Batch Normalization and ReLU for solving Vanishing Gradients

Lavanya Gupta
Analytics Vidhya
Published in
7 min readApr 26, 2021

--

A logical and sequential roadmap to understanding the advanced concepts in training deep neural networks.

Agenda

We will break our discussion into 4 logical parts that build upon each other. For the best reading experience, please go through them sequentially:

1. What is Vanishing Gradient? Why is it a problem? Why does it happen?
2. What is Batch Normalization?
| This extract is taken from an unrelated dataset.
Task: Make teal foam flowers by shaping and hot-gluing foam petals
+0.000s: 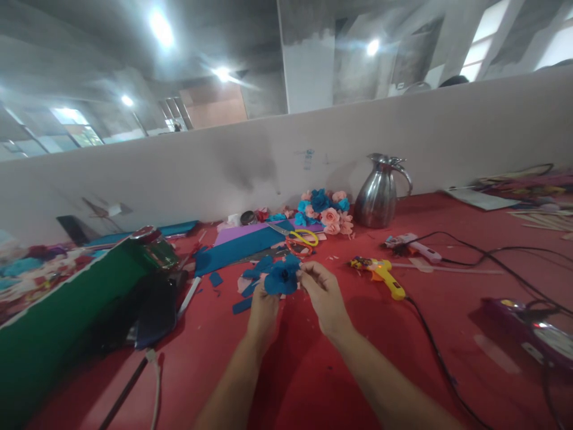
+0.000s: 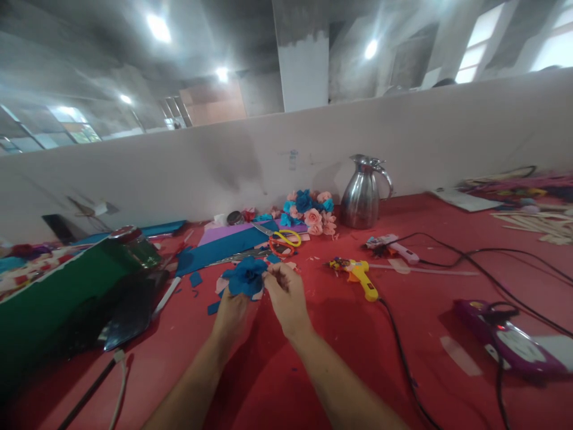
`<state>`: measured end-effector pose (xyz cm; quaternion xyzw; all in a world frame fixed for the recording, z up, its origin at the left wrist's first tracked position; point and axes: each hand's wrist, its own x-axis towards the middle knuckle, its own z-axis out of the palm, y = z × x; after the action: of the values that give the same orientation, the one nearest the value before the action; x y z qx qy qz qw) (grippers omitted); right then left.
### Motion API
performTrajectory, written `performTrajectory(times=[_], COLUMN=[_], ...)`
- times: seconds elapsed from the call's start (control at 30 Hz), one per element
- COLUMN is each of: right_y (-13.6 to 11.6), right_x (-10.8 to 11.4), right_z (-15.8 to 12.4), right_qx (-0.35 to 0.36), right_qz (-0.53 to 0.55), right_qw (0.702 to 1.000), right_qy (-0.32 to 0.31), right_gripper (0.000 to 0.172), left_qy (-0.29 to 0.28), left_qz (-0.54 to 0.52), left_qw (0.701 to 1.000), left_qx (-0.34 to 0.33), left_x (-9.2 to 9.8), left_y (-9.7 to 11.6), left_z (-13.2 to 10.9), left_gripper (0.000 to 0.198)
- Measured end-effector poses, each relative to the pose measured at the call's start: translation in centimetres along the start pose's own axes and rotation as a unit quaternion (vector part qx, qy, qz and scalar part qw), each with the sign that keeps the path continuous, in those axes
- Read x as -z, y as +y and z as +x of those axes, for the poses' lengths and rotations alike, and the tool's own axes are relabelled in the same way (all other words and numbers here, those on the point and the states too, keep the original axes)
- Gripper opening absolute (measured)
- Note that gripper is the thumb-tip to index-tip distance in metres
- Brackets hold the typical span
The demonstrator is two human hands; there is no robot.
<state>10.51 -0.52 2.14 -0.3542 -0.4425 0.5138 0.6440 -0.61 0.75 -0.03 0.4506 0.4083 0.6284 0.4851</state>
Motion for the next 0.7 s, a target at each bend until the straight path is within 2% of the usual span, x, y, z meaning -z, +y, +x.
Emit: performTrajectory(times=[0.13,0.33,0.5,0.7], right_y=[-0.1,0.0,-0.1,0.1], right_x=[0.0,0.3,0.3,0.8], right_z=[0.1,0.7,0.7,1.1], right_qx=[0.0,-0.005,-0.018,-0.036], right_qz=[0.012,0.008,0.01,-0.03], right_qw=[1.0,1.0,1.0,0.999], right_qy=[-0.006,0.013,0.01,-0.012], right_gripper=[0.018,0.024,0.026,0.023], left_qy=[-0.046,-0.038,-0.052,-0.043], left_qz=[0.026,0.089,0.069,-0.01], left_qw=[0.998,0.995,0.995,0.997], left_qx=[-0.024,0.001,0.045,0.058], left_x=[0.0,0.1,0.1,1.2], left_y=[0.3,0.4,0.2,0.5], left_z=[0.0,-0.3,-0.2,0.6], left_gripper=[0.013,0.024,0.012,0.023])
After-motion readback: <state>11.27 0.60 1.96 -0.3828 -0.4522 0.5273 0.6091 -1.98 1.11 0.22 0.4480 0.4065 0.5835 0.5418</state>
How does it help in Vanishing Gradient?
3. How does ReLU help in Vanishing Gradient?
4. Batch Normalization for Internal Covariate Shift

Vanishing Gradient

1.1 What is vanishing gradient?

First, let’s understand what vanishing means:

Vanishing means that it goes towards 0 but will never really be 0.

Vanishing gradient refers to the fact that in deep neural networks, the backpropagated error signal (gradient) typically decreases exponentially as a function of the distance from the last layer.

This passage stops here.